How to complete this task:
Report how many lines in the listing below include the word "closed". Write nothing besides the number.

Data section:
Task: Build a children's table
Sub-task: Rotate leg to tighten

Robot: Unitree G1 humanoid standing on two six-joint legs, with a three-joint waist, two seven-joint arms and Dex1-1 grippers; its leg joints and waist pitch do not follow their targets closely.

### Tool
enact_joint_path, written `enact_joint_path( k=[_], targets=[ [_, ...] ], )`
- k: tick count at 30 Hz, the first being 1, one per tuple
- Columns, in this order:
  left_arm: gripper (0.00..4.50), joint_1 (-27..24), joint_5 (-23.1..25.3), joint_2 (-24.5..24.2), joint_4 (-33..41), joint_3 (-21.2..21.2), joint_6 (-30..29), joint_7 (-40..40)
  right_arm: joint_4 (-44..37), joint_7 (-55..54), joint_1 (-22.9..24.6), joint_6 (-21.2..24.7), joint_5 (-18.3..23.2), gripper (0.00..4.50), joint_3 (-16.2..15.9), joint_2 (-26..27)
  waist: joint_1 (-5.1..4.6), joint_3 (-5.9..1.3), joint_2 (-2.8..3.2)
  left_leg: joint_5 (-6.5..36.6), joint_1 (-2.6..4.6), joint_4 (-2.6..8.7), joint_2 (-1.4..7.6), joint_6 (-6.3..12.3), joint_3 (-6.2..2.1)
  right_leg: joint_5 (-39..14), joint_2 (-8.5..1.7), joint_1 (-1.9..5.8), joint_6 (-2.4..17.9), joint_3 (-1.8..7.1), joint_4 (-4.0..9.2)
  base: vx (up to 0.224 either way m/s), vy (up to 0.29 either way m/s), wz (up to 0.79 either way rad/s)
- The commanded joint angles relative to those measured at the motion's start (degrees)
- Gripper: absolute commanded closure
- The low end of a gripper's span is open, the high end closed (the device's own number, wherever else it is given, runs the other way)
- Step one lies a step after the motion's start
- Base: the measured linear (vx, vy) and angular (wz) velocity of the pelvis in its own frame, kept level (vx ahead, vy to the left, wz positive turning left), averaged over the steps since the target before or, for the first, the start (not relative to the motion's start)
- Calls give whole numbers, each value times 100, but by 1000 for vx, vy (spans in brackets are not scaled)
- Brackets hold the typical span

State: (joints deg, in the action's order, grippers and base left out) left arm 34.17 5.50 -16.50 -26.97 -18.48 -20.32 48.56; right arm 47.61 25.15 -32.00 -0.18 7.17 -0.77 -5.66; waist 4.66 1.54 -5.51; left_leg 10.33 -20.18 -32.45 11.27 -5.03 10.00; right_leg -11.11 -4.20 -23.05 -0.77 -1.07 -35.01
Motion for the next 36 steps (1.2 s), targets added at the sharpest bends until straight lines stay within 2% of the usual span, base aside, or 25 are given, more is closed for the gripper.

Output of the exercise:
2